Say there are two logicians, A and B; and two colors, $0$ and $1$.

Mr. A looks at his friend and guesses that they are wearing the same hat. Mr. B knows that Mr. A is predictable and will guess that they are the same, so he will guess they are different. Without knowing what either person saw we can see that all answers are covered.

Them being the same is the same as saying that the sum of their colors is equal to $0 \bmod 2$ as $0+0=0$ and $1+1=2=0 \bmod 2$. Them being different is, similarly, $1 \bmod 2$.


The easiest solution, therefore, is for every person to guess that the sum of all the colors' numbers is equal to their seat number $S$ modulo the number of people.
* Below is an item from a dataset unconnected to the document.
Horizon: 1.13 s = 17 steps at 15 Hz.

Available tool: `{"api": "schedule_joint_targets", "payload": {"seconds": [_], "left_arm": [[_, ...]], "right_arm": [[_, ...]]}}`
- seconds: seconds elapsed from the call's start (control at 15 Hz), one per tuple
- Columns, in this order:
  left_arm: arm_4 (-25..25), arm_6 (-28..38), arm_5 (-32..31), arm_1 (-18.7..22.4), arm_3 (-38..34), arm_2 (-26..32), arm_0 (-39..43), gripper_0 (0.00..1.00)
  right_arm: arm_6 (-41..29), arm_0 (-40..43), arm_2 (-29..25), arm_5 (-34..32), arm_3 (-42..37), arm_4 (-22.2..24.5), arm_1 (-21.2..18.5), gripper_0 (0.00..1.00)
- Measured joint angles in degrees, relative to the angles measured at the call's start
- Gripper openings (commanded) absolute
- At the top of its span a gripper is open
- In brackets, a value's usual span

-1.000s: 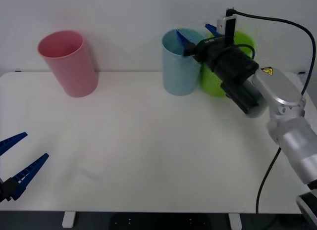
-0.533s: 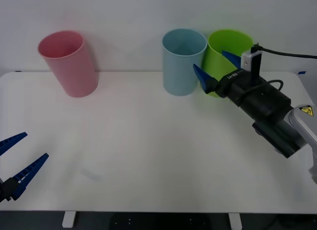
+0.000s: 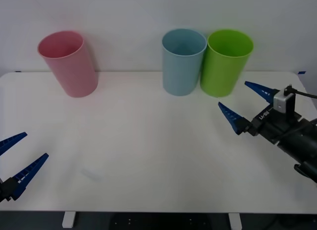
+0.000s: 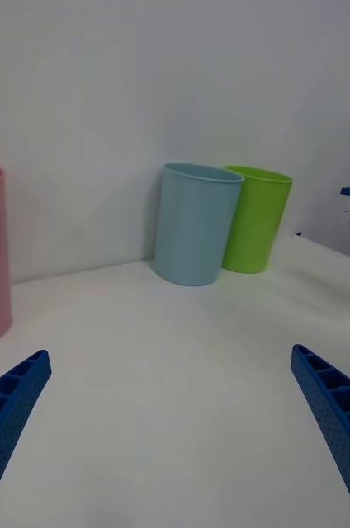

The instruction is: Grasp the object on the table and drop it into the matching bin: aluminum can to the light blue bin, PET bottle to the pink bin.

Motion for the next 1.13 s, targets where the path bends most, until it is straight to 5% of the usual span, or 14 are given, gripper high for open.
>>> {"api": "schedule_joint_targets", "payload": {"seconds": [0.53,1.13], "left_arm": [[0.0,0.0,0.0,0.0,0.0,0.0,0.0,1.0],[0.0,0.0,0.0,0.0,0.0,0.0,0.0,1.0]], "right_arm": [[1.11,21.41,-14.7,-15.16,-8.7,0.16,-0.44,1.0],[1.29,28.61,-17.51,-17.92,-11.96,-0.43,-0.44,1.0]]}}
The way to see this is to note that the equation for 5 logicians and 5 colors is: $a+b+c+d+e=S \bmod 5$ where each variable refers to the color number of the player with the same name.

For Mr. A, he knows what $b$, $c$, $d$, and $e$ add up to be and only doesn't know $a$ so he guesses $S=0 \bmod 5$ which means that $a=0-b-c-d-e \mod 5$.

Mr. B, he knows what Mr. A will guess, so he guesses $S=1 \bmod 5$, so $b=1-a-c-d-e \mod 5$.

By the time we get through 5 guessers we will guess:

Mr. A: $S=0 \bmod 5$
Mr. B: $S=1 \bmod 5$
Mr. C: $S=2 \bmod 5$
Mr. D: $S=3 \bmod 5$
Mr. E: $S=4 \bmod 5$
which is of course every possibility.

As you make up colors (one person in a circle with only black and white hats can yell 'purple'), this means any number of players can guess at least one of their hats correctly for any number of colors less than or equal to the number of players.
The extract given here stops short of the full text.